For 2024 the aim remains to post a review at least every other Friday and to complete the Bookpacking reading journey.

14 March 2015

Death and the Penguin – Andrey Kurkov

In post-soviet Ukraine, aspiring writer Viktor Zolotaryov lives alone with a penguin named Misha, acquired when the local zoo gave away animals it could no longer afford to keep. Although he can’t sell a story, Viktor is offered  job writing obituaries with a difference – not only are the subjects not yet dead, what he writes must include certain specified insinuations. Still, the pay is good even if he can’t claim credit - another condition being his anonymity as author.

Viktor finds his social circle expanding (the penguin is a bit of a draw), but while his sense of loneliness decreases a sense of foreboding grows as deaths start to occur both in his stock of obituaries and in his new pool of acquaintances. However the funerals of the great (if not the good) do provide a new line in the business of death, with Misha’s attendance at the graveside becoming fashionable (and remunerative).

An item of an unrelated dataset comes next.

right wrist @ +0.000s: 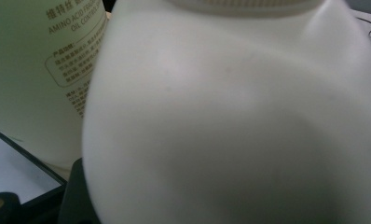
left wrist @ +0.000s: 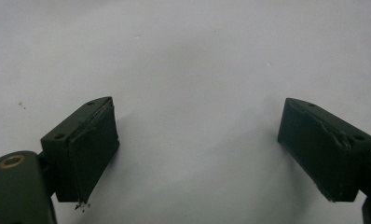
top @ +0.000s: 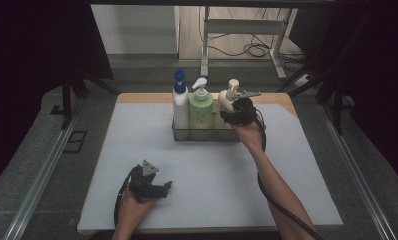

Viktor and Misha are clearly on the periphery of a criminal world, seemingly safe enough - until his anonymity is threatened.

The book is shot through with black humour as life in the ex-soviet republic is spelled out in all its bleakness, physically decaying and morally corrupt. It is also about loneliness, with more than the penguin seeming at odds with their surroundings.

The style is spare, as befits the context, but never dull, making for a good short read, with a title that is strange, but completely apt.